Aim of the exercise:
Restate word for word the lines of the records below, starting at the line that contains "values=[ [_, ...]" and ending at the line that contains "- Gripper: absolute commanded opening", with both of those lines included and nothing else.

--- Records for this task Enclosed Below ---

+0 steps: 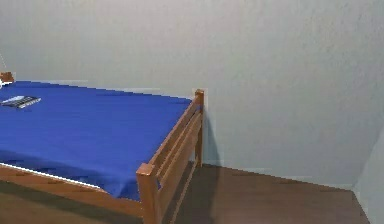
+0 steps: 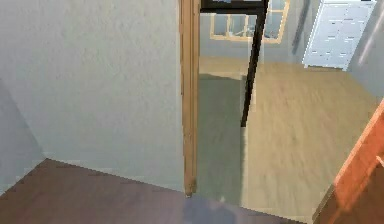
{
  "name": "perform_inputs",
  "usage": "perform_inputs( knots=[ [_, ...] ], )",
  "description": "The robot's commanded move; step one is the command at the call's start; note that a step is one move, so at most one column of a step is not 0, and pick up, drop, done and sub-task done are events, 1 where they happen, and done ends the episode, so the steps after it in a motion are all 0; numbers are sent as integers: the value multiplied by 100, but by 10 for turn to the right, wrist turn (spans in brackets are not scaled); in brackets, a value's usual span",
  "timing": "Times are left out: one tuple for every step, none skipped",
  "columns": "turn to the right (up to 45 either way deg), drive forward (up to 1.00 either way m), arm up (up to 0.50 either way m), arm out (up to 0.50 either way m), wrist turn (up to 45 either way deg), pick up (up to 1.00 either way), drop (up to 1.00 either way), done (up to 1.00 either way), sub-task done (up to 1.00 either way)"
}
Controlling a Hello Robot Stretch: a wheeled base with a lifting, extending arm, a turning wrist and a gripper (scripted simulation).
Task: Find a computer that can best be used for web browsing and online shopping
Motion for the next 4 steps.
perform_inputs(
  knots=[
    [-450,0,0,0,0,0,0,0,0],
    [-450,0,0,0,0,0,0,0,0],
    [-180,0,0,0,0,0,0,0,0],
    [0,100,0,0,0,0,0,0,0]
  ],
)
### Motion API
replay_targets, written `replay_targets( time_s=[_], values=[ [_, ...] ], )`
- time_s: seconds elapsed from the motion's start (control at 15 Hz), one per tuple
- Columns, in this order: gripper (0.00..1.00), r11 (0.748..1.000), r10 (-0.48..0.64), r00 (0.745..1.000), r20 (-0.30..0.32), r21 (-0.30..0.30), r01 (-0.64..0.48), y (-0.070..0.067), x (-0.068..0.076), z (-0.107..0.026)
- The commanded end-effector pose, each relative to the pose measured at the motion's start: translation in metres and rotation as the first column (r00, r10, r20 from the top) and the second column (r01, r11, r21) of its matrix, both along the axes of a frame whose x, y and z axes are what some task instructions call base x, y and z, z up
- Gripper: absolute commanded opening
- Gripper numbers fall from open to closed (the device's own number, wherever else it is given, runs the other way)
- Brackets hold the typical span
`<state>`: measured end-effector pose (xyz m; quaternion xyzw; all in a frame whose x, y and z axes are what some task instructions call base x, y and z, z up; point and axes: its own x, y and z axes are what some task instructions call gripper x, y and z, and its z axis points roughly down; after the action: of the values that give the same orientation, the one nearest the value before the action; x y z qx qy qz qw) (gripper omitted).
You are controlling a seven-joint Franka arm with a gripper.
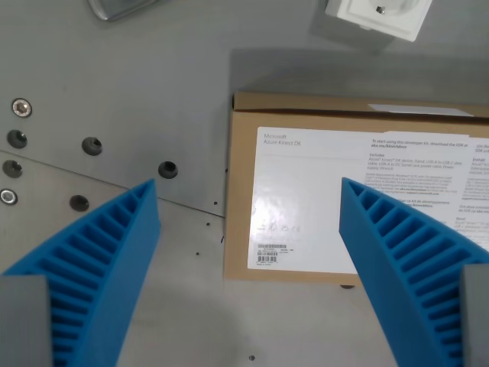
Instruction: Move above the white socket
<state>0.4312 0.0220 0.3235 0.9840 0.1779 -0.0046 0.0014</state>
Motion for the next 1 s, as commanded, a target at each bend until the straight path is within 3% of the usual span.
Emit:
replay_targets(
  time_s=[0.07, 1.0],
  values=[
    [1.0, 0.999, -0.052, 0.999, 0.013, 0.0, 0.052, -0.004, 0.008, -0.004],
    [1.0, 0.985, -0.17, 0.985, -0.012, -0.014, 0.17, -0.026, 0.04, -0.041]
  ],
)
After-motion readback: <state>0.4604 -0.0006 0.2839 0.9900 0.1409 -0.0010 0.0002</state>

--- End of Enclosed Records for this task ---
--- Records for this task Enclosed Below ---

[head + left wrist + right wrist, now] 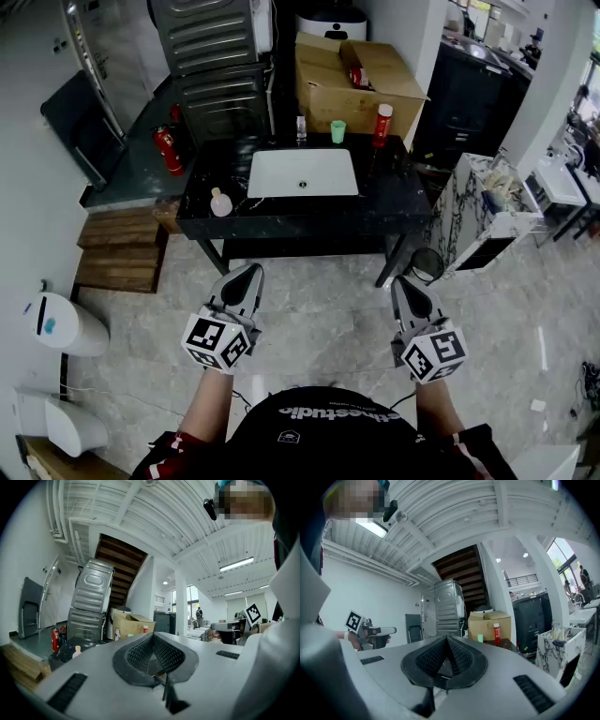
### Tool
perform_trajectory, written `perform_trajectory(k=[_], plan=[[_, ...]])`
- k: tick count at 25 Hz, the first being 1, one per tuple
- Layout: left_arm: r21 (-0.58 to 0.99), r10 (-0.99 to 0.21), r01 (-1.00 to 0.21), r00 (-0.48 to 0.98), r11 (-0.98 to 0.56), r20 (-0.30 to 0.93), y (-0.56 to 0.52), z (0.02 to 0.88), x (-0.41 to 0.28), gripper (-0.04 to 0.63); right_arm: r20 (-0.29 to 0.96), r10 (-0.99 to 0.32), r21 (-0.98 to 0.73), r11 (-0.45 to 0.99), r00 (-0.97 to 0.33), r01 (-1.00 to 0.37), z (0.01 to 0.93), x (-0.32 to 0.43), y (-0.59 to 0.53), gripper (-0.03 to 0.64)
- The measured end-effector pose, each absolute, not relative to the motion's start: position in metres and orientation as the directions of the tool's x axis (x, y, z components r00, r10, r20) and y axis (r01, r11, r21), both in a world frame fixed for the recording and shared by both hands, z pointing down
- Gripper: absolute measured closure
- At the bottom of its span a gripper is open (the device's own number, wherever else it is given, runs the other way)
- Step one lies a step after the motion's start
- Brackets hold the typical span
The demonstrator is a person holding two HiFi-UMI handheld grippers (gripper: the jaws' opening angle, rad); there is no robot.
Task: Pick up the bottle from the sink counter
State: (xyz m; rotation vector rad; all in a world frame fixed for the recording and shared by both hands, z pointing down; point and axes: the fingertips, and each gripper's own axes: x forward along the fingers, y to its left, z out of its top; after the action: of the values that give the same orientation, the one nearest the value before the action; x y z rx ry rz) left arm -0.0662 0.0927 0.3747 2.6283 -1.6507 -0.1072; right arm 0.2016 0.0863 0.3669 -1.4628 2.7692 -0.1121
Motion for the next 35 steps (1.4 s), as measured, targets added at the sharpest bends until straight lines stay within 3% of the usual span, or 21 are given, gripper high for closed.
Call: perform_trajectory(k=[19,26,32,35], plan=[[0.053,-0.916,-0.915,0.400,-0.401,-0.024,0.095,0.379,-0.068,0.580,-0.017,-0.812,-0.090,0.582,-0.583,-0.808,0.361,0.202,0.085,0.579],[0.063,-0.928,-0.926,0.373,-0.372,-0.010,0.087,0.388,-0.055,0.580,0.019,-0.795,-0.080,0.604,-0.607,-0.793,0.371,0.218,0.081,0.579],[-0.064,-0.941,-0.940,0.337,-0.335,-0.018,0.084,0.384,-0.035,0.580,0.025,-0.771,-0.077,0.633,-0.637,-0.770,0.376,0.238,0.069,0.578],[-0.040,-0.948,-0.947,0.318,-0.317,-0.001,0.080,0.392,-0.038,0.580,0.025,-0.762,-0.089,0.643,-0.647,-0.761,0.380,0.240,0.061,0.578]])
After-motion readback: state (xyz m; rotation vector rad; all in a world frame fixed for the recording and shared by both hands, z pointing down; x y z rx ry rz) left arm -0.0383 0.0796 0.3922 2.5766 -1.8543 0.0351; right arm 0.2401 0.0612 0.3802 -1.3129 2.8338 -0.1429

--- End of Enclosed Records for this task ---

Expected answer:
replay_targets, written `replay_targets( time_s=[_], values=[ [_, ...] ], )`
- time_s: seconds elapsed from the motion's start (control at 15 Hz), one per tuple
- Columns, in this order: gripper (0.00..1.00), r11 (0.748..1.000), r10 (-0.48..0.64), r00 (0.745..1.000), r20 (-0.30..0.32), r21 (-0.30..0.30), r01 (-0.64..0.48), y (-0.070..0.067), x (-0.068..0.076), z (-0.107..0.026)
- The commanded end-effector pose, each relative to the pose measured at the motion's start: translation in metres and rotation as the first column (r00, r10, r20 from the top) and the second column (r01, r11, r21) of its matrix, both along the axes of a frame whose x, y and z axes are what some task instructions call base x, y and z, z up
- Gripper: absolute commanded opening

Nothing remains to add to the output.